As vozes “sororidade tá na moda” e “compaixão & psicanálise” me recriminam toda vez que listo meus ódios antepassados. Mas, por Deus, são 28 dias enfurnada aqui e estou dando defeito. Enquanto tomo banho me volta uma raiva louca de gente com quem briguei no colégio, na faculdade, nos meus primeiros empregos. Ontem liguei para o Luis, que é o meu melhor amigo, e comecei a falar mal de uma colega nossa: “Ela achava que eu tinha conseguido o emprego porque jantei com aquele cara horroroso. Eu vou ligar AGORA pra ela e”. Ele primeiro ficou em silêncio, provavelmente incrédulo, depois teve um ataque de riso: “Mas isso faz 11 anos!”. Eu sei, mas tá voltando tudo. Você também sente que quanto mais se isola, mais o passado se isola junto? Ontem eu lembrei que, na segunda semana de namoro com o Pedro (há mais de sete anos), ele me levou a uma festa de “gente do cinema” e desapareceu. Brigamos duas horas por causa disso. “Quem você pensa que é? Eu me senti uma idiota! Isso não vai ficar assim! A próxima festa a que nós formos, se um dia as festas voltarem a existir”. Pedro me preparou um chá e falou da sua esperança sobre uma vacina pra daqui a um ano e meio.

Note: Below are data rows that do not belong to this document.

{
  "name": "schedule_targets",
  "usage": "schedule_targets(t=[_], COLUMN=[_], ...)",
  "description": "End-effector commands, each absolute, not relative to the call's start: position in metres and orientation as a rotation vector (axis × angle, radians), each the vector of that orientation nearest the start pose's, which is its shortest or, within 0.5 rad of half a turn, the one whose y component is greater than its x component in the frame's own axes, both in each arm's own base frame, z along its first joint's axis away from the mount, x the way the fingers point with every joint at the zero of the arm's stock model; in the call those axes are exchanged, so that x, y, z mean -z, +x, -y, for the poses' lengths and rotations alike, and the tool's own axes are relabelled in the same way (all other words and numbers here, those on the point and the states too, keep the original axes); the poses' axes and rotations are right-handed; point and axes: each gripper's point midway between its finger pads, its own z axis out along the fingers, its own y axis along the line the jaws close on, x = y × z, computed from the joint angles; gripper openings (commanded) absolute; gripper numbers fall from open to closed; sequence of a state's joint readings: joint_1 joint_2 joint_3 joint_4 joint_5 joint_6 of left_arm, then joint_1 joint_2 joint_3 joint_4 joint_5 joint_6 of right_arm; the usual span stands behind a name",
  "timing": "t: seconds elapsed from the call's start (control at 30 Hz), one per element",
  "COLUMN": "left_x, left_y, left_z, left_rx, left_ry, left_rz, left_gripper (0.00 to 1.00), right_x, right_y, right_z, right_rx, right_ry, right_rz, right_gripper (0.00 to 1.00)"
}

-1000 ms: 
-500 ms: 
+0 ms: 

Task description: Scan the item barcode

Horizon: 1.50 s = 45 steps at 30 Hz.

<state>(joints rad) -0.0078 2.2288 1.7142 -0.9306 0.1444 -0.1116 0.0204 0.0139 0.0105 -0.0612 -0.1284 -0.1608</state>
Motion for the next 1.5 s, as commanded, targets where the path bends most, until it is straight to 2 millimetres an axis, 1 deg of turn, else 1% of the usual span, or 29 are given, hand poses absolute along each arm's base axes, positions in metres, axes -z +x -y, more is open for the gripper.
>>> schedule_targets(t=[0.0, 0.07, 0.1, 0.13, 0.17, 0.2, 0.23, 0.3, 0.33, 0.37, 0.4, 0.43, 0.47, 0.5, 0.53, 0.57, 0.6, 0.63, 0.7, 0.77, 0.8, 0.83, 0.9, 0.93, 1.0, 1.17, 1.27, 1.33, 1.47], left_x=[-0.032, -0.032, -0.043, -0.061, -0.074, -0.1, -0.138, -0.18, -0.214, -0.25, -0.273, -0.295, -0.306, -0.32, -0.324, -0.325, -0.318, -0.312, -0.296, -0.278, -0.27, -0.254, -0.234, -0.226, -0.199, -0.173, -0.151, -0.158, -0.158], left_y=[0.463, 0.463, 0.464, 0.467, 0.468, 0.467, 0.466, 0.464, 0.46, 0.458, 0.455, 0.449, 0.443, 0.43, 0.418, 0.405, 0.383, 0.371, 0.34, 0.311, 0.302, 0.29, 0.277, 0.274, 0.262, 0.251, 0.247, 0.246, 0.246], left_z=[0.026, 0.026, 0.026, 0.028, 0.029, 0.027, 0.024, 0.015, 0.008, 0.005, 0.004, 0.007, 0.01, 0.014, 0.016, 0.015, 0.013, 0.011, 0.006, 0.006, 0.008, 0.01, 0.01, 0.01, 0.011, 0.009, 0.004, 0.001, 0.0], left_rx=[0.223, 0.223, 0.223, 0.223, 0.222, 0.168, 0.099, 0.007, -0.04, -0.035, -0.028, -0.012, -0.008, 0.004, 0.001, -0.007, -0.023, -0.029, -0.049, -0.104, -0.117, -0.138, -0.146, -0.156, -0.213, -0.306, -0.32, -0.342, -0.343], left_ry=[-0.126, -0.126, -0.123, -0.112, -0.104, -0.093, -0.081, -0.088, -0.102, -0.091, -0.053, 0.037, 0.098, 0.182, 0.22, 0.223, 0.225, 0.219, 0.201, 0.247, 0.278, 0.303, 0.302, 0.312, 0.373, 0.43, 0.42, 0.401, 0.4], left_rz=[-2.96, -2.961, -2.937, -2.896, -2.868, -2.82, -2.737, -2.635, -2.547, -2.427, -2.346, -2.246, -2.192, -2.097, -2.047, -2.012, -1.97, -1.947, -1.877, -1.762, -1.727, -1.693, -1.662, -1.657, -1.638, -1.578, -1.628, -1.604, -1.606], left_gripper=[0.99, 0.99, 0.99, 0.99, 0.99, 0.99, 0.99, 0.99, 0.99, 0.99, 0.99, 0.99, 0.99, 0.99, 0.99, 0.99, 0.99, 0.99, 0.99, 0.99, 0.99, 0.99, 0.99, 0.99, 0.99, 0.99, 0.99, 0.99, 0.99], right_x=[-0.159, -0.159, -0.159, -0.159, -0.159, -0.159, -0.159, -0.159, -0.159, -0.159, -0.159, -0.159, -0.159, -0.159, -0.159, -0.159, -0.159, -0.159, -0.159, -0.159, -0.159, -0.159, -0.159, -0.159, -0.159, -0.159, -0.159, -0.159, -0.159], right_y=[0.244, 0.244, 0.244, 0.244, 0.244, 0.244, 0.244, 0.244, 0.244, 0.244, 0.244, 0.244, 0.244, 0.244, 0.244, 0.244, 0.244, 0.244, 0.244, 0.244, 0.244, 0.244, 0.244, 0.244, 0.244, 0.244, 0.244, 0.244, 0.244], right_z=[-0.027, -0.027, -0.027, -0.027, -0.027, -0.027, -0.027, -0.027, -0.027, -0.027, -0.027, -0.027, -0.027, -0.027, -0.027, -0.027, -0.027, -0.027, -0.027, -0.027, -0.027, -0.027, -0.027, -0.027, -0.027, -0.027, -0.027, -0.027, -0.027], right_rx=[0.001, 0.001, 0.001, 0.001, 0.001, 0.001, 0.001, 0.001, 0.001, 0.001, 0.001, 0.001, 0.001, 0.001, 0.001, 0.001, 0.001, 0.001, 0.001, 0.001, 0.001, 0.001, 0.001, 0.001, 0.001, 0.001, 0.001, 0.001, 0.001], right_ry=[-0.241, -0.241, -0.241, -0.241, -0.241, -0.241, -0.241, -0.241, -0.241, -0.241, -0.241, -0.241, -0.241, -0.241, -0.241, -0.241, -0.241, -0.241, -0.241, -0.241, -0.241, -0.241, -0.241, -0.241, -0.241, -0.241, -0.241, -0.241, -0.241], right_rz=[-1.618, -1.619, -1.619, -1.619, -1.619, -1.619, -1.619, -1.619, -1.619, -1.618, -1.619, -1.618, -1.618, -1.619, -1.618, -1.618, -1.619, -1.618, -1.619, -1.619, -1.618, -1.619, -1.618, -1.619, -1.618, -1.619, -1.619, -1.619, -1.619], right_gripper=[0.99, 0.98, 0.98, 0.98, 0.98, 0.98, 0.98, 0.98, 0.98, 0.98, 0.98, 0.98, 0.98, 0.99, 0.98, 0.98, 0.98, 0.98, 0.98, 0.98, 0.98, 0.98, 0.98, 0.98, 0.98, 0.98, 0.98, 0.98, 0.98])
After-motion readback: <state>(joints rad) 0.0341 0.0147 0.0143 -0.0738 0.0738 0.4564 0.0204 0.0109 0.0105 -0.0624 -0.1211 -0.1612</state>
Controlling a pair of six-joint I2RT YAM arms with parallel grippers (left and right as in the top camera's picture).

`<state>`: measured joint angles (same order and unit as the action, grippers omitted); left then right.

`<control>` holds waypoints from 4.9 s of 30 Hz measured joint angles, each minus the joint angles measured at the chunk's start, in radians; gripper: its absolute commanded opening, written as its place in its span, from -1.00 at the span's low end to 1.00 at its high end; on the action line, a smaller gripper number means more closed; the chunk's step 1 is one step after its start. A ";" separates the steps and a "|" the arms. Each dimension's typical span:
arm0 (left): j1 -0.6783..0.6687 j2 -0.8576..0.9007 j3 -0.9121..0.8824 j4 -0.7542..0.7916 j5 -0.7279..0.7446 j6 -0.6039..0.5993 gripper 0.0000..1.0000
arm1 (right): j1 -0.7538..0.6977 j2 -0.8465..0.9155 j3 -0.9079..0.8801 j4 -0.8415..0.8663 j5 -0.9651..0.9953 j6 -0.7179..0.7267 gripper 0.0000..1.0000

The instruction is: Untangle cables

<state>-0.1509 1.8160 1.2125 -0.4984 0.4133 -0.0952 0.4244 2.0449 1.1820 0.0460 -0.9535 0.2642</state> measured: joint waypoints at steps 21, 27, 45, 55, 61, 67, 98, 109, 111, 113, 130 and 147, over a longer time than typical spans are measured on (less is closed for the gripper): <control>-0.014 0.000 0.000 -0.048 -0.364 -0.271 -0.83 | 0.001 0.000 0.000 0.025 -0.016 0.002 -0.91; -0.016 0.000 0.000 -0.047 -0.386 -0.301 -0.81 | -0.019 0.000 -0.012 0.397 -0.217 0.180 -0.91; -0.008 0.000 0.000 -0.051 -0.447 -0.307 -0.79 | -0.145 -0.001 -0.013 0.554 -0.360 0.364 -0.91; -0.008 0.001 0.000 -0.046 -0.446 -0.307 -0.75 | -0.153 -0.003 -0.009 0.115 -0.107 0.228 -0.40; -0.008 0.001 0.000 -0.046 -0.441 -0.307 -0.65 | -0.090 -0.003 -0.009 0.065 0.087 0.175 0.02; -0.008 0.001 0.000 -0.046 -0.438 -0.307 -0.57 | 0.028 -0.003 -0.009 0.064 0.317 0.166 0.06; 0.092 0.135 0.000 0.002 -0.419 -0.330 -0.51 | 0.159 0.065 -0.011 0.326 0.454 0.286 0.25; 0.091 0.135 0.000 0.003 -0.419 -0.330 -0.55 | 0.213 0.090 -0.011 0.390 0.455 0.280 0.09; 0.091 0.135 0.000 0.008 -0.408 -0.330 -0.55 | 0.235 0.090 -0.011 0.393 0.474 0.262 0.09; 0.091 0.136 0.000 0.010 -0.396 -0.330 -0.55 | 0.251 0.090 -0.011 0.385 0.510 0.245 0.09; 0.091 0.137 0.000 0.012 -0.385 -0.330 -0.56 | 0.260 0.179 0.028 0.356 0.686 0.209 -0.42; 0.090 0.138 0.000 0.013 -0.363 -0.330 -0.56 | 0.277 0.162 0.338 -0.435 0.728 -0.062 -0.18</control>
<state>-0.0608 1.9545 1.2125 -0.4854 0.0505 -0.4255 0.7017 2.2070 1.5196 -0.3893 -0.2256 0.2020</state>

Eu tenho motivos pra estar angustiada e louca e sofrendo? A maioria das vozes da minha cabeça dizem que não, porque sou privilegiada. Eu tenho que fazer doação e cuidar dos velhos da família. Não posso pensar em mim numa hora dessas! Mas pra você, caro leitor, eu posso confessar que tenho pensado bastante em mim. Em cada decisão que tomei dos meus seis anos até hoje de manhã. E rumino e pondero e tento decifrar tudo que vai da minha capa até os escombros do meu caráter. E desafio meu corpo a chegar a todo microcantinho escondido da casa. E limpo e depois de novo e ainda acho que está sujo. Eu e a casa em vigília obsessiva. E compro caixas organizadoras toda semana pela internet. E quando chegam eu passo álcool nelas muitas vezes.
Eu sei que posso descer às cinco da manhã e aproveitar as ruas vazias. Talvez dançar e virar uma cambalhota. Mas quem quer acordar às cinco da manhã? Eu não estou no mood de dançar e não sei virar cambalhota. A única vez que desci nessa quarentena, no dia seguinte chegou uma circular nos apartamentos sobre “não utilizar o hall para tirar a roupa”. Alguém ficou muito ofendido com a minha bunda caída. Me besunto tanto de álcool que comecei a ficar culpada (de acabar com o álcool do mundo) e passei a me besuntar de Listerine com álcool.
Eu tenho cheiro de banheiro de churrascaria cara. Meu domingo foi inteiro dedicado a inventar uma maneira de as frutas e os legumes não emergirem na água com cândida. Toda hora eu dou um Google pra saber quais legumes e frutas são porosos, porque tenho medo de criar uma úlcera por ingestão de água sanitária. E nisso vai um dia. Não dá tempo de tocar flauta, e eu nem queria. O mamão é poroso?